YOUR OBJECTIVE - From the records below, extract only the lines running from the line with "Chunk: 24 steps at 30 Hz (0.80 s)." to the line with "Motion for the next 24", both lines included, reproducing them exactly.

----- DATA SUPPLIED -----

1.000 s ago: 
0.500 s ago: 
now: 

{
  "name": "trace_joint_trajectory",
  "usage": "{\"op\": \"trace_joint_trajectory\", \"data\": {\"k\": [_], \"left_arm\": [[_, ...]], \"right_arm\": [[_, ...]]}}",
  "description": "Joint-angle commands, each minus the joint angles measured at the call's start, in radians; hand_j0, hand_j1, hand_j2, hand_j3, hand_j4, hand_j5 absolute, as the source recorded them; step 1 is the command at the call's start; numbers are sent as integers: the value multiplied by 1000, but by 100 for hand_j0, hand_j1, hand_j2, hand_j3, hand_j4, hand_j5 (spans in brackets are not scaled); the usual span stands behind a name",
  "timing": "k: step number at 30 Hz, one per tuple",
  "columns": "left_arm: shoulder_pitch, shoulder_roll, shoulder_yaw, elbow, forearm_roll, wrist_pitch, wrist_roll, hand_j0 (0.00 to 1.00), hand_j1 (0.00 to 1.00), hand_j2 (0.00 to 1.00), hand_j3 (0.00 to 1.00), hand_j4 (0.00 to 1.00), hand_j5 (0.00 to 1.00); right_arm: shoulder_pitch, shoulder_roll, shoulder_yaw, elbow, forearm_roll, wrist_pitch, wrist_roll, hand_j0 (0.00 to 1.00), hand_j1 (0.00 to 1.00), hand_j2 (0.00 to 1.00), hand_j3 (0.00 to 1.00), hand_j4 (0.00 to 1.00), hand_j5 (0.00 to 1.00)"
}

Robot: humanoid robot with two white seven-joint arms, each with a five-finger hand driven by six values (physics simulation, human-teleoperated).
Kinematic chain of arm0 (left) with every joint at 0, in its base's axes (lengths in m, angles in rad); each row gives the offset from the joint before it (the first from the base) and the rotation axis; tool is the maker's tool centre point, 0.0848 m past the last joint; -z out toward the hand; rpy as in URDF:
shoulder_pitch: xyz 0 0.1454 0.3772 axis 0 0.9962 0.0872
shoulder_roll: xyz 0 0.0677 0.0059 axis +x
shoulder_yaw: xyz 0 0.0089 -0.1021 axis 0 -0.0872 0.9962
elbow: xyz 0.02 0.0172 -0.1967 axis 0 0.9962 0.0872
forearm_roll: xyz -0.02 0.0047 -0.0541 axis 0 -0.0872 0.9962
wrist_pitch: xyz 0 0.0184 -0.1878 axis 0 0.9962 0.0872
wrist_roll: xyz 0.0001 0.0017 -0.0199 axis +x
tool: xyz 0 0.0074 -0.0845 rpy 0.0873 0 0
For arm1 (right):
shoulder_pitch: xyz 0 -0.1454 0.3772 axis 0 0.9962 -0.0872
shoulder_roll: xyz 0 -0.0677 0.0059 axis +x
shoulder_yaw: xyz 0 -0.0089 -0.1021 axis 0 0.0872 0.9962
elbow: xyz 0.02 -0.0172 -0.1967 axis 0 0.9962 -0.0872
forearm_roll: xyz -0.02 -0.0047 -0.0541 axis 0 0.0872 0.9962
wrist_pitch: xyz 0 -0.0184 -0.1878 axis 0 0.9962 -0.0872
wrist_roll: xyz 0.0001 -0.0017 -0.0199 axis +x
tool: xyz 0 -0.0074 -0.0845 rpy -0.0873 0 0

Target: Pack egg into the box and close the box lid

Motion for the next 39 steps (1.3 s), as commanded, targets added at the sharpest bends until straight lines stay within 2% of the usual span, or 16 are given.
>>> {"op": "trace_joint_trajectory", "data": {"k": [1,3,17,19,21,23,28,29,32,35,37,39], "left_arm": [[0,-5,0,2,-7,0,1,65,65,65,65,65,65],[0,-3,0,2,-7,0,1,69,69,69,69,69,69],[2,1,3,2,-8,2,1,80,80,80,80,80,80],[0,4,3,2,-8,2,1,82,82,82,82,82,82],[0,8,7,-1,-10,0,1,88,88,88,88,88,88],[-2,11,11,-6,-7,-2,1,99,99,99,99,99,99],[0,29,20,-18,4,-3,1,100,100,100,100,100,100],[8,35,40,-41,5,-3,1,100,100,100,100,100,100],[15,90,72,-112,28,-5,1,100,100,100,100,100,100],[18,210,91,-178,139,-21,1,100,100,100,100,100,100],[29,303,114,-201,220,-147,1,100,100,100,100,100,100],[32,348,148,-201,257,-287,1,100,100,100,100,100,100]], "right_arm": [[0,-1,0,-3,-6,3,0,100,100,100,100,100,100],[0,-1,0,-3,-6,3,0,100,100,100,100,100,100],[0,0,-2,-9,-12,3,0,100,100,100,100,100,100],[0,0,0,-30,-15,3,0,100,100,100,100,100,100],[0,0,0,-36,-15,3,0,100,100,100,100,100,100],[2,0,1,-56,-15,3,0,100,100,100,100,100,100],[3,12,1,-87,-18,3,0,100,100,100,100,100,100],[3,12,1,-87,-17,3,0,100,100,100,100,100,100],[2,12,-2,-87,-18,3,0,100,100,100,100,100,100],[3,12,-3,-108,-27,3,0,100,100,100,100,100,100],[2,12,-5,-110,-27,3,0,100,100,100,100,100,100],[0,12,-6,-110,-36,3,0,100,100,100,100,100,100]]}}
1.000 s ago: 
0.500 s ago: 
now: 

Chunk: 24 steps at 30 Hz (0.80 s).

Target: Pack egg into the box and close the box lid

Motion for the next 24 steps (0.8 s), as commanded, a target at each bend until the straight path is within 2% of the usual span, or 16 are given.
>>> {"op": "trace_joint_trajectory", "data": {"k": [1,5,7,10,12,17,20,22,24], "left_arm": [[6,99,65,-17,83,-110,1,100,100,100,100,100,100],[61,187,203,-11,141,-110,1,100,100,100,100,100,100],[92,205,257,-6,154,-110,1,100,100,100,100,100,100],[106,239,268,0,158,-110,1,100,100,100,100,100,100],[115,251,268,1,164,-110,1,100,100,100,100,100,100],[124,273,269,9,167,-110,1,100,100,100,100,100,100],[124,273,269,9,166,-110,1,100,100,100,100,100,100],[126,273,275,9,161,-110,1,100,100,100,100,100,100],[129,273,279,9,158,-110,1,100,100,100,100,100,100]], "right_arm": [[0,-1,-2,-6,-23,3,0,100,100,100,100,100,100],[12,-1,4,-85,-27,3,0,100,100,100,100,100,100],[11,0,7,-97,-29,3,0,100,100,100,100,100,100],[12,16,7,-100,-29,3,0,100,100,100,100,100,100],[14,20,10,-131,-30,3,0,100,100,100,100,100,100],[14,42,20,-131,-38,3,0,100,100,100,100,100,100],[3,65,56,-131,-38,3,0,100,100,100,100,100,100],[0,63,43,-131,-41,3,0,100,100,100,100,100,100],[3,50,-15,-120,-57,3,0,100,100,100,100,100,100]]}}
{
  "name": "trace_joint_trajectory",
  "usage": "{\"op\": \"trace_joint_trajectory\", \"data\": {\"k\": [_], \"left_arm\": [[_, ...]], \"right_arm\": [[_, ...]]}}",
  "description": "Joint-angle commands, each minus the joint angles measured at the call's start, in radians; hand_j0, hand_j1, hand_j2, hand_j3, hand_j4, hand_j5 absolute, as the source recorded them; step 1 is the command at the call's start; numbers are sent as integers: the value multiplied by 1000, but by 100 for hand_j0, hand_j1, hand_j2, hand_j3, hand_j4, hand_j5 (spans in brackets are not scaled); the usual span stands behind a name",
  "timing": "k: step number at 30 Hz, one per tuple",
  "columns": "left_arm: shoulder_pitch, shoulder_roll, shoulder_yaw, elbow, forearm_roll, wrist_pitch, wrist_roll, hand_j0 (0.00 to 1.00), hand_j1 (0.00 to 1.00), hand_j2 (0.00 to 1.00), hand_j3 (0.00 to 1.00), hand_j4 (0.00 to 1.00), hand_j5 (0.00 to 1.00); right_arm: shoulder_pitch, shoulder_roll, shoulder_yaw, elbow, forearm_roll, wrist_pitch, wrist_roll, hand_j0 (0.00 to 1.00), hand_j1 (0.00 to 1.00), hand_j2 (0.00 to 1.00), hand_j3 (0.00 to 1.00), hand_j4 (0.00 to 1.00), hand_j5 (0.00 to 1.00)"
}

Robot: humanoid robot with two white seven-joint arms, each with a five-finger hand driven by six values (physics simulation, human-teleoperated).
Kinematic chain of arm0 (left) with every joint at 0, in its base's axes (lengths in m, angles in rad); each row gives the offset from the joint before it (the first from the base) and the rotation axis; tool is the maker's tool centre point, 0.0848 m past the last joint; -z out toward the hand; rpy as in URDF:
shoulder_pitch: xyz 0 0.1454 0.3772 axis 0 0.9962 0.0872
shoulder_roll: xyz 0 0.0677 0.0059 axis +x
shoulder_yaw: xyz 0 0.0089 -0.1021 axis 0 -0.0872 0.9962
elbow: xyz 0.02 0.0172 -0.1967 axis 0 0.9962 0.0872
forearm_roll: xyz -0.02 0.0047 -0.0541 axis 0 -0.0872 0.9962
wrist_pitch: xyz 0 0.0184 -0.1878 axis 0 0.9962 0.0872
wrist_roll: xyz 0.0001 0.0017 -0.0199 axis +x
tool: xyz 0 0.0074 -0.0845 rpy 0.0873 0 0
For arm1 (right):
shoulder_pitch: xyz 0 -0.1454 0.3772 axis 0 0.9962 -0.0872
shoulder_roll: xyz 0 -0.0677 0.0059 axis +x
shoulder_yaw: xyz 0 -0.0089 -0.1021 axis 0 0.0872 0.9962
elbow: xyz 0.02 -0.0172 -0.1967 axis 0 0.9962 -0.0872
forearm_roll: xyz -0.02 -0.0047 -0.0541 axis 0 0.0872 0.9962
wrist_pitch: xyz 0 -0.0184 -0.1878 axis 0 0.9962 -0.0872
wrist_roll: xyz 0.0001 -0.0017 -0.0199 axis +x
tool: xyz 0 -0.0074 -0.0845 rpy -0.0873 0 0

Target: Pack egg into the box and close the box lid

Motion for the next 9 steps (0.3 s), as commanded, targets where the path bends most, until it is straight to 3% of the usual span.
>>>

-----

EXERCISE SOLUTION -
Chunk: 24 steps at 30 Hz (0.80 s).

Target: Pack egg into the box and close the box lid

Motion for the next 24 steps (0.8 s), as commanded, a target at each bend until the straight path is within 2% of the usual span, or 16 are given.

Nothing more is needed to finish the exercise.